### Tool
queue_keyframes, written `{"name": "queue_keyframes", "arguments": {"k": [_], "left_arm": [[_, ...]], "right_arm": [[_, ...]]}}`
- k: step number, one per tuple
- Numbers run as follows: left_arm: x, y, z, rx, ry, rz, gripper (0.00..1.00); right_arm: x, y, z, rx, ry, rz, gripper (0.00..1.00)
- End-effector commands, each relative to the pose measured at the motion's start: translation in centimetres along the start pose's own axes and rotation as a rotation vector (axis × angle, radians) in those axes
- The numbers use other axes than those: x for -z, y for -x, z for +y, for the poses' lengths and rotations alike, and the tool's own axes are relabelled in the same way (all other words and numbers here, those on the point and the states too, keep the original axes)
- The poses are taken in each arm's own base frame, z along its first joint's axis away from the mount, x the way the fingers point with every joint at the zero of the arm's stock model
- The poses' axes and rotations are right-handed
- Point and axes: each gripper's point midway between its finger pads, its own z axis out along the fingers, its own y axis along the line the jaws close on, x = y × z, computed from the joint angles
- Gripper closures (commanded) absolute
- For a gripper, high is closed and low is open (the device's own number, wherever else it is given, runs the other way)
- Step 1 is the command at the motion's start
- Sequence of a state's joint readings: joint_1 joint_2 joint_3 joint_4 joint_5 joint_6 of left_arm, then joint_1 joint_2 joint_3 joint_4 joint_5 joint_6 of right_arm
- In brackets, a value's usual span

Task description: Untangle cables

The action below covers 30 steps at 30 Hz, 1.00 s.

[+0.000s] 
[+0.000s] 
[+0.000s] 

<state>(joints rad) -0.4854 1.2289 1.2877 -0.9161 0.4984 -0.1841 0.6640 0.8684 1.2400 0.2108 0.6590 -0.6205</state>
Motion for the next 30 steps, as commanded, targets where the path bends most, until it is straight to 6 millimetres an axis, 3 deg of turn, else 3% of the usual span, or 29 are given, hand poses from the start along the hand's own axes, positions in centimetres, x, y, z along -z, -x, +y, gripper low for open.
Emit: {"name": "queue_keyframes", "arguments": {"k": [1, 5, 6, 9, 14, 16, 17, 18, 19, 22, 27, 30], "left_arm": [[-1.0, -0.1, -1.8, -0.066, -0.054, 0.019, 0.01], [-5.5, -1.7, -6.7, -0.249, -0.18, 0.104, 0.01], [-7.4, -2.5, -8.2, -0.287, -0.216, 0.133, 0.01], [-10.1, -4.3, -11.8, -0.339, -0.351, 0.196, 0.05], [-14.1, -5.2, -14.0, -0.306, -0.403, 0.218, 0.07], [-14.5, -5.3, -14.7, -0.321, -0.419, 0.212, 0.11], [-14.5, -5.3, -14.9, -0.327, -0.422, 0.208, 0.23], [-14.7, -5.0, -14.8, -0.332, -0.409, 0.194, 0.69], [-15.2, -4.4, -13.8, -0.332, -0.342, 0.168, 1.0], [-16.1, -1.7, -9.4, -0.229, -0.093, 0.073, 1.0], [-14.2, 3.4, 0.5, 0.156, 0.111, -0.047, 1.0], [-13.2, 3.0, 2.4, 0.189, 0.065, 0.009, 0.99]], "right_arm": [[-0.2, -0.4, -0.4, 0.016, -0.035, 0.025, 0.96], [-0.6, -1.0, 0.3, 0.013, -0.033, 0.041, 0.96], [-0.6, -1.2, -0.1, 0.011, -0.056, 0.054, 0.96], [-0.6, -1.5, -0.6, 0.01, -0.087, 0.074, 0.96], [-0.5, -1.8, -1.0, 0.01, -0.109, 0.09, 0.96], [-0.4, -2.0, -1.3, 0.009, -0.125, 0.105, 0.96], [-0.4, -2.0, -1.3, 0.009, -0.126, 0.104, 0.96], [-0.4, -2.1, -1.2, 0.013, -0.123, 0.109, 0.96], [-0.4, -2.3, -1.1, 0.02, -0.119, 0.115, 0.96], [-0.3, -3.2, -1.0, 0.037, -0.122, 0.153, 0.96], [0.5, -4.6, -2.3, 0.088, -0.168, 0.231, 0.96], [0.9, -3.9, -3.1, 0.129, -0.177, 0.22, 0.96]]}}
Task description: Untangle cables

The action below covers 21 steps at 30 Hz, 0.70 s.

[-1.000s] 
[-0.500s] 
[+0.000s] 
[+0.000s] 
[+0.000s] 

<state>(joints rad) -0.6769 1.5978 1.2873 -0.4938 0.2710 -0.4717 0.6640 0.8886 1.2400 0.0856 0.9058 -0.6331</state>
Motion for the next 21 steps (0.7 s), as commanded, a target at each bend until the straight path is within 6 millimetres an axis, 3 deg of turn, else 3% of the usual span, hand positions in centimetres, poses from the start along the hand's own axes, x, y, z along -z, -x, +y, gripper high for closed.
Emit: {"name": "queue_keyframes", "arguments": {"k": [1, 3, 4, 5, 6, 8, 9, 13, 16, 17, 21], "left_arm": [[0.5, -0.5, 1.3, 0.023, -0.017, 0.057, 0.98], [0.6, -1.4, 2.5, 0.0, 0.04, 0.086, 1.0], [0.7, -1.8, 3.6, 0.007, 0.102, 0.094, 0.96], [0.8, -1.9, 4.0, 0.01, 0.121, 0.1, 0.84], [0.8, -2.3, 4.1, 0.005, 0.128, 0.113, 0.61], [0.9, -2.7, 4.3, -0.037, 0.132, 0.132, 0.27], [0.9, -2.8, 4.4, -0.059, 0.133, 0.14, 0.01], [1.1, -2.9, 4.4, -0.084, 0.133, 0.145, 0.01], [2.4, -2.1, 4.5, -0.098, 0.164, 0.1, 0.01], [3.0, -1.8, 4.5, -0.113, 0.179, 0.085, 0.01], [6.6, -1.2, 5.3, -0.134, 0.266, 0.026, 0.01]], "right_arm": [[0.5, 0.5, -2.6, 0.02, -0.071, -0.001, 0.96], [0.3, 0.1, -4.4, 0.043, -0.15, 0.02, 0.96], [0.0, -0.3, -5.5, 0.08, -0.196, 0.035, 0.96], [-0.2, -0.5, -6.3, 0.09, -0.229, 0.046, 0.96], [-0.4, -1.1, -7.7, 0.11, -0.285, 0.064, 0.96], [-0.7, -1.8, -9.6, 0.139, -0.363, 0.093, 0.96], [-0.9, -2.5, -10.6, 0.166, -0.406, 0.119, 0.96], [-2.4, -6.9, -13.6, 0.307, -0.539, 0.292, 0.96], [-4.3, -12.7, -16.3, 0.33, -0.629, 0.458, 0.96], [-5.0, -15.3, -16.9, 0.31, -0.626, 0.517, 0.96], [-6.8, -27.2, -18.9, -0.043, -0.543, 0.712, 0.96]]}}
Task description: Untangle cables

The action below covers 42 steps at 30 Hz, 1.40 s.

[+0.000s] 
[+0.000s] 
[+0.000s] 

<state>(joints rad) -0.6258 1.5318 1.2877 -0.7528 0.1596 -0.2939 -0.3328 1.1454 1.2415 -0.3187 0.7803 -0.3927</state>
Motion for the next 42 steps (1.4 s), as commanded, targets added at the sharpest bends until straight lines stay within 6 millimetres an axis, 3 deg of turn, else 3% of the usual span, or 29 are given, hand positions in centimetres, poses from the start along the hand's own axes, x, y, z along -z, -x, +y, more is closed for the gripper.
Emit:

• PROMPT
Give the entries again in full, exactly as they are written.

• RESULT OF THE EXERCISE
### Tool
queue_keyframes, written `{"name": "queue_keyframes", "arguments": {"k": [_], "left_arm": [[_, ...]], "right_arm": [[_, ...]]}}`
- k: step number, one per tuple
- Numbers run as follows: left_arm: x, y, z, rx, ry, rz, gripper (0.00..1.00); right_arm: x, y, z, rx, ry, rz, gripper (0.00..1.00)
- End-effector commands, each relative to the pose measured at the motion's start: translation in centimetres along the start pose's own axes and rotation as a rotation vector (axis × angle, radians) in those axes
- The numbers use other axes than those: x for -z, y for -x, z for +y, for the poses' lengths and rotations alike, and the tool's own axes are relabelled in the same way (all other words and numbers here, those on the point and the states too, keep the original axes)
- The poses are taken in each arm's own base frame, z along its first joint's axis away from the mount, x the way the fingers point with every joint at the zero of the arm's stock model
- The poses' axes and rotations are right-handed
- Point and axes: each gripper's point midway between its finger pads, its own z axis out along the fingers, its own y axis along the line the jaws close on, x = y × z, computed from the joint angles
- Gripper closures (commanded) absolute
- For a gripper, high is closed and low is open (the device's own number, wherever else it is given, runs the other way)
- Step 1 is the command at the motion's start
- Sequence of a state's joint readings: joint_1 joint_2 joint_3 joint_4 joint_5 joint_6 of left_arm, then joint_1 joint_2 joint_3 joint_4 joint_5 joint_6 of right_arm
- In brackets, a value's usual span

Task description: Untangle cables

The action below covers 30 steps at 30 Hz, 1.00 s.

[+0.000s] 
[+0.000s] 
[+0.000s] 

<state>(joints rad) -0.4854 1.2289 1.2877 -0.9161 0.4984 -0.1841 0.6640 0.8684 1.2400 0.2108 0.6590 -0.6205</state>
Motion for the next 30 steps, as commanded, targets where the path bends most, until it is straight to 6 millimetres an axis, 3 deg of turn, else 3% of the usual span, or 29 are given, hand poses from the start along the hand's own axes, positions in centimetres, x, y, z along -z, -x, +y, gripper low for open.
Emit: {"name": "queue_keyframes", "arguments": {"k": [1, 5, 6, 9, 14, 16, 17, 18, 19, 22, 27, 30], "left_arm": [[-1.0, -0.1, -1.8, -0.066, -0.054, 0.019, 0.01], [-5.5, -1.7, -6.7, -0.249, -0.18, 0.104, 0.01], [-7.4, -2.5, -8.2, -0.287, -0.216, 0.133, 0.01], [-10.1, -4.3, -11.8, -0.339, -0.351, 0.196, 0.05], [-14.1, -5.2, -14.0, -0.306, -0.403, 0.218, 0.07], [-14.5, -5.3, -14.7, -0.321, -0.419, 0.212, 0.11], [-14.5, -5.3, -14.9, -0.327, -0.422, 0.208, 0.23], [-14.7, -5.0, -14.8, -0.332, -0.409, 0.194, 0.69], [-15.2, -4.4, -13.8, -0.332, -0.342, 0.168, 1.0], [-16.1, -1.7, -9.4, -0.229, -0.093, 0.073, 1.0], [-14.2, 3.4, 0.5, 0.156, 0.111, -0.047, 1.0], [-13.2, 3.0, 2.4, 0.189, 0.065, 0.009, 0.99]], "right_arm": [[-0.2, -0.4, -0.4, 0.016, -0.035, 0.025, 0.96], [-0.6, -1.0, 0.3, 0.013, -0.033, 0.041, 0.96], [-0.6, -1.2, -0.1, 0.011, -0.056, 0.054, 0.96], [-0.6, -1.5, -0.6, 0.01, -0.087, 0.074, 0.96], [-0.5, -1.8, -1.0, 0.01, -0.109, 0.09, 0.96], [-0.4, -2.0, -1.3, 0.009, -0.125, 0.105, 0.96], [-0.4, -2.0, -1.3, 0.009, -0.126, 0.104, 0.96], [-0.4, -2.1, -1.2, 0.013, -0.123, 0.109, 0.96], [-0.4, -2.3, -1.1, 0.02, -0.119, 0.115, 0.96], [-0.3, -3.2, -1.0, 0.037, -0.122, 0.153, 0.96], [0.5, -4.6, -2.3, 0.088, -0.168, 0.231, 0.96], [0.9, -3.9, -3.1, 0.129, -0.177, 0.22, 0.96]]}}
Task description: Untangle cables

The action below covers 21 steps at 30 Hz, 0.70 s.

[-1.000s] 
[-0.500s] 
[+0.000s] 
[+0.000s] 
[+0.000s] 

<state>(joints rad) -0.6769 1.5978 1.2873 -0.4938 0.2710 -0.4717 0.6640 0.8886 1.2400 0.0856 0.9058 -0.6331</state>
Motion for the next 21 steps (0.7 s), as commanded, a target at each bend until the straight path is within 6 millimetres an axis, 3 deg of turn, else 3% of the usual span, hand positions in centimetres, poses from the start along the hand's own axes, x, y, z along -z, -x, +y, gripper high for closed.
Emit: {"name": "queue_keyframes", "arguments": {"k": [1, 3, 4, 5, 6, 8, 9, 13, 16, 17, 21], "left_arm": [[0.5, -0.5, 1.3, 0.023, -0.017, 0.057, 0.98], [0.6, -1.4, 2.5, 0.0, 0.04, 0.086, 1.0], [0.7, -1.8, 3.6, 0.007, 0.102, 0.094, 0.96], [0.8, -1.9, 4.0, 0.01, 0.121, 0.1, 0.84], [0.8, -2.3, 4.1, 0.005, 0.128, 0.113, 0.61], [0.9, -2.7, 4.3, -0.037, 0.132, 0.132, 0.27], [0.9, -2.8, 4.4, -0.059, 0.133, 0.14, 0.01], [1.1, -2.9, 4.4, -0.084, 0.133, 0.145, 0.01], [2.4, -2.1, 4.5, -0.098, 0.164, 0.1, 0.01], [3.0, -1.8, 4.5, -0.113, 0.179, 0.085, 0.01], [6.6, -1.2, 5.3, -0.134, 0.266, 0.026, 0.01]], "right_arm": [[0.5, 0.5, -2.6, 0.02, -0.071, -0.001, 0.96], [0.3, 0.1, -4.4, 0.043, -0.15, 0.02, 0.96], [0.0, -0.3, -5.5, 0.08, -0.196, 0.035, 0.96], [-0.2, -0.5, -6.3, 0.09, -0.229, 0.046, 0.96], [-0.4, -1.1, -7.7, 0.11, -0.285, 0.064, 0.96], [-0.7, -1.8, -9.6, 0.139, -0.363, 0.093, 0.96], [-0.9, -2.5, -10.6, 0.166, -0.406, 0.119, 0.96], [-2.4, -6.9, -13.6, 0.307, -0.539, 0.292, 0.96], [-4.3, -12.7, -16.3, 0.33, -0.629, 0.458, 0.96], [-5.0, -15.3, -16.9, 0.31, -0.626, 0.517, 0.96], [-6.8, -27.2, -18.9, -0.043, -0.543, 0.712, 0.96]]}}
Task description: Untangle cables

The action below covers 42 steps at 30 Hz, 1.40 s.

[+0.000s] 
[+0.000s] 
[+0.000s] 

<state>(joints rad) -0.6258 1.5318 1.2877 -0.7528 0.1596 -0.2939 -0.3328 1.1454 1.2415 -0.3187 0.7803 -0.3927</state>
Motion for the next 42 steps (1.4 s), as commanded, targets added at the sharpest bends until straight lines stay within 6 millimetres an axis, 3 deg of turn, else 3% of the usual span, or 29 are given, hand positions in centimetres, poses from the start along the hand's own axes, x, y, z along -z, -x, +y, more is closed for the gripper.
Emit:

Nothing more is needed for this exercise.